Fakta ini didapatkan dari sebuah penelitian yang dilakukan pada 17 negara dan melibatkan sekitar 140.000 partisipan dengan usia 35 hingga 70 tahun. Penelitian ini sendiri mempelajari kekuatan otot dengan indikasi penyakit jantung dan masalah kardiovaskular lainnya. Dalam penelitian ini, kekuatan cengkeraman tangan diukur dengan alat dinamometer yang akan dipegang oleh tangan.
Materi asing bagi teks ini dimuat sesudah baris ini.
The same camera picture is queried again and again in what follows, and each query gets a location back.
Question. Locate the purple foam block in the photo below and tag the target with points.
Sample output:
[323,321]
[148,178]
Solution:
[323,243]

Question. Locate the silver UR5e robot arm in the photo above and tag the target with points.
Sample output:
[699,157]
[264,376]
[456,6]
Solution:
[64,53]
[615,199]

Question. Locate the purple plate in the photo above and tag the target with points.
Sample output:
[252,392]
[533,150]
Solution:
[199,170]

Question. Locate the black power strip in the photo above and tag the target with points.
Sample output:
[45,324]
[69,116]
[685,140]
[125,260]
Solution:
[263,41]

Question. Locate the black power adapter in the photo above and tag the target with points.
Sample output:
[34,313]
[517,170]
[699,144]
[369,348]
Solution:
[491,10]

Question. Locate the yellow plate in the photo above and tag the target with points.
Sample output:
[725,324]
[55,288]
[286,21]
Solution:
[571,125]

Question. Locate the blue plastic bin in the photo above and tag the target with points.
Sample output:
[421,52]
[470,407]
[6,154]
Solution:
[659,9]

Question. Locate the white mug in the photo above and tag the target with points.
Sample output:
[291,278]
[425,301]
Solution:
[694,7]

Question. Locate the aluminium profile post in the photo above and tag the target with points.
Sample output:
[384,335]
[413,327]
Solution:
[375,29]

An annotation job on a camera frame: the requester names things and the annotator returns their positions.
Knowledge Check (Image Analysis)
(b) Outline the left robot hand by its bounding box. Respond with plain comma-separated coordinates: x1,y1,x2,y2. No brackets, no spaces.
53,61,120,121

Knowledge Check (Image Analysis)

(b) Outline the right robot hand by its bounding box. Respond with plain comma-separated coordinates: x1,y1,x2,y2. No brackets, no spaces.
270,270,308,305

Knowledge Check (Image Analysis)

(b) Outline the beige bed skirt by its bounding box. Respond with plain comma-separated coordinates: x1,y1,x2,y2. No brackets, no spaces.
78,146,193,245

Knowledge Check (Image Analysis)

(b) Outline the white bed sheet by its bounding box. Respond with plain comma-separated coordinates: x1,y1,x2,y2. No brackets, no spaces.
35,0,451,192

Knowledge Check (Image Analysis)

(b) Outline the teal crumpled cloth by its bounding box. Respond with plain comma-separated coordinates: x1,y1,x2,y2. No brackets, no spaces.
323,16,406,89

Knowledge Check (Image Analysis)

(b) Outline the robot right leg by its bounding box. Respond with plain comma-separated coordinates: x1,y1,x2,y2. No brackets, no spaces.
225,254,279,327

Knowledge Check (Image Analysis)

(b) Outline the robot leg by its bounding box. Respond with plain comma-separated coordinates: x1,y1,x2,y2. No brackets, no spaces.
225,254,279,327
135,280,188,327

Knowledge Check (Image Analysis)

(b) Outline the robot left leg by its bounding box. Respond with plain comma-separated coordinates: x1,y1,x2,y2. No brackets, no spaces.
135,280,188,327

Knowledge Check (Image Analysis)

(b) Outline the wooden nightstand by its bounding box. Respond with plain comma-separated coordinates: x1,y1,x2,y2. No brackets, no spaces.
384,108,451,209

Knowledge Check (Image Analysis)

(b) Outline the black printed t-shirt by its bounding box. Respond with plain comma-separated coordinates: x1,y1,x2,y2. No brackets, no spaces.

Penelitian yang dipusatkan pada University McMaster di Kanada ini meneliti setiap 5 kilogram kekuatan cengkeraman tangan dan mendapati fakta dimana adanya resiko terkena masalah kematian dari penyakit kardiovaskular hingga 17 persen.

Cengkeraman tangan yang semakin melemah diyakini bisa menjadi tanda adanya kondisi kardiovaskular yang semakin memburuk sehingga adanya fakta ini diharapkan menjadi cara baru untuk meneliti berbagai masalah penyakit jantung atau stroke yang berbahaya mengingat dengan melakukan tes cengkeraman tangan yang mudah dan murah, maka pakar kesehatan bisa melakukan penilaian lebih baik akan kondisi kardiovaskular seseorang.

Memang, penelitian ini masih membutuhkan studi lebih lanjut mengenai apakah jika kekuatan otot seseorang semain meningkat, maka resiko kematian akibat terkena penyakit kardiovaskular menjadi semakin menurun. Namun, setidaknya kini pakar kesehatan bisa melakukan pengecekan yang jauh lebih dini pada seseorang sehingga resiko kematian banyak orang akibat pendeteksian yang terlambat pun akan jauh lebih bisa diminimalisir mengingat fungsi otot skeletal ternyata memiliki kaitan erat dengan adanya kondisi kesehatan, penyakit, hingga penuaan pada tubuh.